Last Thursday (April 30th), the Costa Rican Chamber of Restaurants (Cacore) updated the figures affecting this sector: there are already 8,500 closed businesses, mostly small and medium-sized companies, as well as some 121,000 unemployed people, as a result of the crisis caused by the coronavirus pandemic.

One of the many restaurants with schedule restrictions due to Covid-19 prevention measures

Before the pandemic, the union consisted of around 19,000 restaurants and 228,000 working people, with an approximate contribution to the Gross Domestic Product (GDP) of 1.76%, Cacore said. However, as the months go by, many more restaurants and related businesses join the list of temporary and permanent closings.

The spokesperson of the chamber, Clemencia Palomo, explained that San José and Puntarenas are the provinces most affected by the closure of restaurants and sodas. Palomo highlighted that the survey carried out within the guild, completed on April 25th, yielded the following data:

• 55% of restaurants are still open

• Out of the open businesses, 69% have payrolls of less than 25 people; 13% of 26 to 50 employees

• 53% of restaurants have had to lay off staff

• 27% of restaurants currently open do not achieve positive numbers, so they do not rule out closing their doors in the coming months

• An estimated 121,000 layoffs in the sector since the start of the crisis (around 12,000 people in 30 days)

Opening for weekends

Merchants in the restaurant sector were surprised after Health did not include them in the easing to start, little by little, to revive the economy. Days ago, Palomo assured that they were certain that they would be allowed to open weekends for customer service, or at least enable the option that customers could go to pick up the order.

Press conference with Cacore representatives

The new measures did not include businesses in the commerce or restaurant sectors, which must use home services on weekends to make sales. But even so, Palomo said, a large part of the small restaurants have not been able to access these platforms or motorized ones, which has further affected income. “The restaurant sector is dying. We feel that this is the slow death of the restaurant sector, but we are not going to stop”, said the spokesperson at a press conference.

Francisco Soto, director of Cacore, assured that despite the sector complying with all hygiene and safety protocols, they are working on guidelines for the prevention of COVID-19 and business continuity, which they hope to present to the Ministry of Health in the upcoming days. “We have gone beyond national regulations and we are working on guidelines following the guidelines of international organizations, governments, and restaurant chambers of countries that are reactivating business in this sector”, said the manager.

“We need to enable the working hours of restaurants and soda, from Monday to Sunday, in accordance with the provisions of vehicle restrictions and hours.

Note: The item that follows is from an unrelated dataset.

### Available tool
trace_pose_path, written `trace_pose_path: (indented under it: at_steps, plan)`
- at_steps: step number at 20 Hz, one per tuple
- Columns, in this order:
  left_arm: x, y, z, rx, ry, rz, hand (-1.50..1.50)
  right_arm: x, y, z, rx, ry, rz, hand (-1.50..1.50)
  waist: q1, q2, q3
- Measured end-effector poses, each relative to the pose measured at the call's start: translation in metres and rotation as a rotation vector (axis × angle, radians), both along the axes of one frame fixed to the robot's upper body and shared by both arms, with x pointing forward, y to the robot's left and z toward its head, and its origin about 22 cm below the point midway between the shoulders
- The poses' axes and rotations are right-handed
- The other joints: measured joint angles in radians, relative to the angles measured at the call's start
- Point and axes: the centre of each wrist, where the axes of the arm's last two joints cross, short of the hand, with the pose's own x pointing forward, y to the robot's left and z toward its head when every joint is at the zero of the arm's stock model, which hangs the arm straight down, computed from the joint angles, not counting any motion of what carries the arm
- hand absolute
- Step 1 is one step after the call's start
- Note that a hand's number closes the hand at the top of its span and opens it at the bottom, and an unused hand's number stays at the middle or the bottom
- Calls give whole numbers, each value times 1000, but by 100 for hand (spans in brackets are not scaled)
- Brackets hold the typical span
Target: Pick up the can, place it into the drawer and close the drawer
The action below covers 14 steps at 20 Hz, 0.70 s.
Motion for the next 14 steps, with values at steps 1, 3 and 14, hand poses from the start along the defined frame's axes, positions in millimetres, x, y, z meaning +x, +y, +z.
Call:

The authorization of the establishments would include the 3 types of sales; table service, respecting the maximum capacity of 50% occupancy, delivery service at the counter or to the vehicle and home-delivery service”, added Palomo.

Difficulty with patents and other procedures

In the survey, 83% of restaurant entrepreneurs indicated that they have had to take moratoriums in order to survive. Just over 68% of the sector considers that the central government and the municipalities have not done enough to help small and medium restaurants.

All this, because of the payment of patents, the difficulty of accessing financing, and the short term in which the moratoriums on public services were established is part of what drowns the sector in mid-crisis due to COVID-19.

Entrepreneurs called on main landlords and realtors to reach agreements with tenants since high rents have remained largely unchanged. With regard to the restaurant sector, Cacore urged the Legislative Assembly to approve the project to make working hours more flexible.